**About this task**
Every line between the top of the data below and the line with "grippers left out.", both ends included, must be retyped exactly.

**Information supplied**
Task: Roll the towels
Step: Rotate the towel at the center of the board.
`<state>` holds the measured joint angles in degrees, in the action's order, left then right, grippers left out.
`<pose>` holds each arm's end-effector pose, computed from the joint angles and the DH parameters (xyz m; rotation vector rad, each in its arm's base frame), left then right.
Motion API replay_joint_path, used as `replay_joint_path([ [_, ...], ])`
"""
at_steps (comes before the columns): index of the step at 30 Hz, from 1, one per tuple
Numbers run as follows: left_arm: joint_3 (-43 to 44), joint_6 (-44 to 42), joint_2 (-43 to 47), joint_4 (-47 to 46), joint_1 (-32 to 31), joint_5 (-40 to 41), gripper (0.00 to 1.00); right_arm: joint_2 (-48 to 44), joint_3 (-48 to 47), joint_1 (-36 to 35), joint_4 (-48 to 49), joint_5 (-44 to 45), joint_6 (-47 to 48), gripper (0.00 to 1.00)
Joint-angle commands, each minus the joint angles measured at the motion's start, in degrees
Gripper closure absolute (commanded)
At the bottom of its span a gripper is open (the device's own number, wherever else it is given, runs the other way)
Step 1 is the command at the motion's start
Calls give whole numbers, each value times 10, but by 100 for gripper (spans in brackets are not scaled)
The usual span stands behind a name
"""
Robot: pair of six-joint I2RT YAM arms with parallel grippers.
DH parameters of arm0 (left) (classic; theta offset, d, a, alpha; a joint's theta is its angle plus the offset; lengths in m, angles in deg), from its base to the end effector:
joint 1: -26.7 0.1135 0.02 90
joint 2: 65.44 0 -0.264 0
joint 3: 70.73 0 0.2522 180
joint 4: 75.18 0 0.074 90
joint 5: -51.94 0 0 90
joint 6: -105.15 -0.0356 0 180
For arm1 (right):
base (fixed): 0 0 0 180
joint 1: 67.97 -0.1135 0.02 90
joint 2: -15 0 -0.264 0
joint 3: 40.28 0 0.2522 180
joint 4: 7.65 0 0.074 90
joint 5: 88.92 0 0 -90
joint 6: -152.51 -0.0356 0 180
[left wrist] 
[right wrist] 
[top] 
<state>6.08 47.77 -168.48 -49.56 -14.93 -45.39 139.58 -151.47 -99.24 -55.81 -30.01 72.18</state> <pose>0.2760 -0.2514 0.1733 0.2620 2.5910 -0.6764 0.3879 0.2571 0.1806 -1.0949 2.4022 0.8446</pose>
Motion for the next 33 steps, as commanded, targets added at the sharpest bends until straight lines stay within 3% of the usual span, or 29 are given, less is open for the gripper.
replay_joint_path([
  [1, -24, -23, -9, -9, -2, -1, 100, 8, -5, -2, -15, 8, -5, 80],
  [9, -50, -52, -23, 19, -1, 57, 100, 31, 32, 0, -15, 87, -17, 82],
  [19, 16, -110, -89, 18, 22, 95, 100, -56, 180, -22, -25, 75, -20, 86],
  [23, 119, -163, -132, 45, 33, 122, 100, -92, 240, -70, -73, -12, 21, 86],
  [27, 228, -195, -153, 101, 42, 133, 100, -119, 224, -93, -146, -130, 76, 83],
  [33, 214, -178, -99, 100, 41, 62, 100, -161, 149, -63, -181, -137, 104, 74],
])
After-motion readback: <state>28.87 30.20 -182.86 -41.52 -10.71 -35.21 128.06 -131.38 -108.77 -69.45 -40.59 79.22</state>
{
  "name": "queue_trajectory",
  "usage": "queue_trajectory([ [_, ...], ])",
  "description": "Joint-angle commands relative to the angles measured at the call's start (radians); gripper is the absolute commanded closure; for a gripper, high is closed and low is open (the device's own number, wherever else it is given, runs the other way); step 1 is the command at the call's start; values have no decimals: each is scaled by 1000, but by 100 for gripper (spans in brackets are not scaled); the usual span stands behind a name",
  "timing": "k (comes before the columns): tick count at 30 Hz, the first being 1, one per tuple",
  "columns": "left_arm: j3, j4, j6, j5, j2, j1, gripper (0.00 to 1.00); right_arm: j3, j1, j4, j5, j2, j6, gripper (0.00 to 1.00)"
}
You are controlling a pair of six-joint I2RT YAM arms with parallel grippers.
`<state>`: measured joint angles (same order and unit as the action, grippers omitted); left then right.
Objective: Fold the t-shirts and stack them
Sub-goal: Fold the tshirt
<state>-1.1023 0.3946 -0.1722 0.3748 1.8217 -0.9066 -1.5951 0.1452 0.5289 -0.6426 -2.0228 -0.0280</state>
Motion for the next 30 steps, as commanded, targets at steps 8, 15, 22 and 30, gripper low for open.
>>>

**Your response**
Task: Roll the towels
Step: Rotate the towel at the center of the board.
`<state>` holds the measured joint angles in degrees, in the action's order, left then right, grippers left out.

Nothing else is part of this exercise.